Synopses & Reviews
A brilliant expression of philosophy and feeling, Christopher Buckley's latest poetry collection explores growing up in the America of the fifties and sixties and coming to terms with the aging process. In dazzling language, Star Apocrypha bears the beauty and weight of the big questions. The poet looks to nature-the interior and exterior landscapes-for his answers and with wit and high-pitched intelligence accepts his art and life in the twenty-first century.
Review
"With patience amounting almost to agony, with certainty all the while climbing very real Hills of Paradise, Christopher Buckley has, for a long time now, been the tireless Wayfarer of American Poetry. His new collection,
Star Apocrypha, unfolds the deep intelligence of his Way, inventing and sustaining a new kind of meditation as it goes. In poems like 'Zeno Said' and 'Some Last Existential Thoughts at Surf Beach,' Buckley gifts us with illuminations not excelled by any in this day. He has made his way to Mastery."

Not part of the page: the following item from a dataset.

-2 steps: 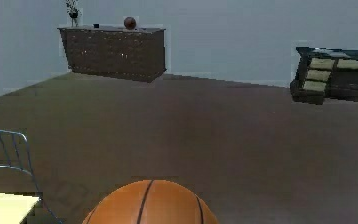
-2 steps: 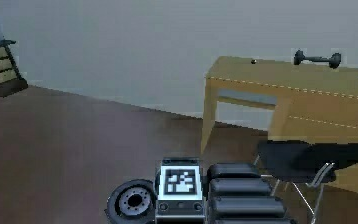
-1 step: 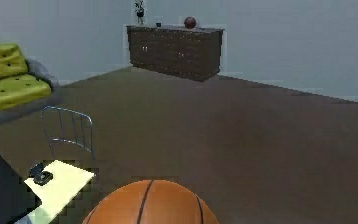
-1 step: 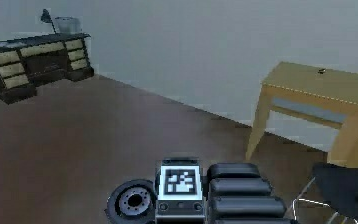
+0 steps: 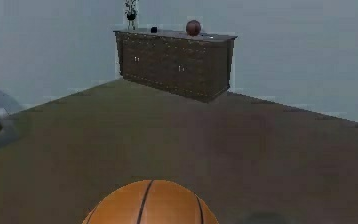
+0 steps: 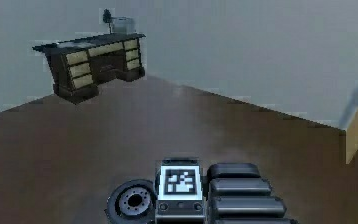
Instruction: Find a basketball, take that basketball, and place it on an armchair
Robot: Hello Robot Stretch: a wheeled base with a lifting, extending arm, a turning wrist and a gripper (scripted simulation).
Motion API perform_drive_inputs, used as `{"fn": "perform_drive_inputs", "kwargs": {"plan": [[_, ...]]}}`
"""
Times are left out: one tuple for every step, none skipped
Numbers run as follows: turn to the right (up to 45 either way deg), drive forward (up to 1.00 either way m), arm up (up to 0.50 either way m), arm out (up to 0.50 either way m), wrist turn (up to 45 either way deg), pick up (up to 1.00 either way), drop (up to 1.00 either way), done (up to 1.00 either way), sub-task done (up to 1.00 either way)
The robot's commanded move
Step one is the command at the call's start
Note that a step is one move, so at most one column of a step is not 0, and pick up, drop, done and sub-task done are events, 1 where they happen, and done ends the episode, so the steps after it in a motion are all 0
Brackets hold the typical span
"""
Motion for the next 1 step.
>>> {"fn": "perform_drive_inputs", "kwargs": {"plan": [[0.0,0.40,0.00,0.00,0.0,0.00,0.00,0.00,0.00]]}}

--Donald Revell, author of There Are 3: Poems
Review
"[Buckley's] poetry . . . should be known by a large American public; for if taken to heart it can help us survive with dignity."
--Philip Levine
About the Author
Christopher Buckley is the chair of the creative writing department at the University of California, Riverside. He has received two grants from the National Endowment for the Arts, most recently for 2001; a Fulbright Award to Yugoslavia; four Pushcart Prizes; and two Pennsylvania Council on the Arts grants and has twice received the Gertrude B. Claytor Memorial Award from the Poetry Society of America. Among his works are the poetry collections Fall from Grace, Camino Cielo, Dark Matter, and Blue Autumn.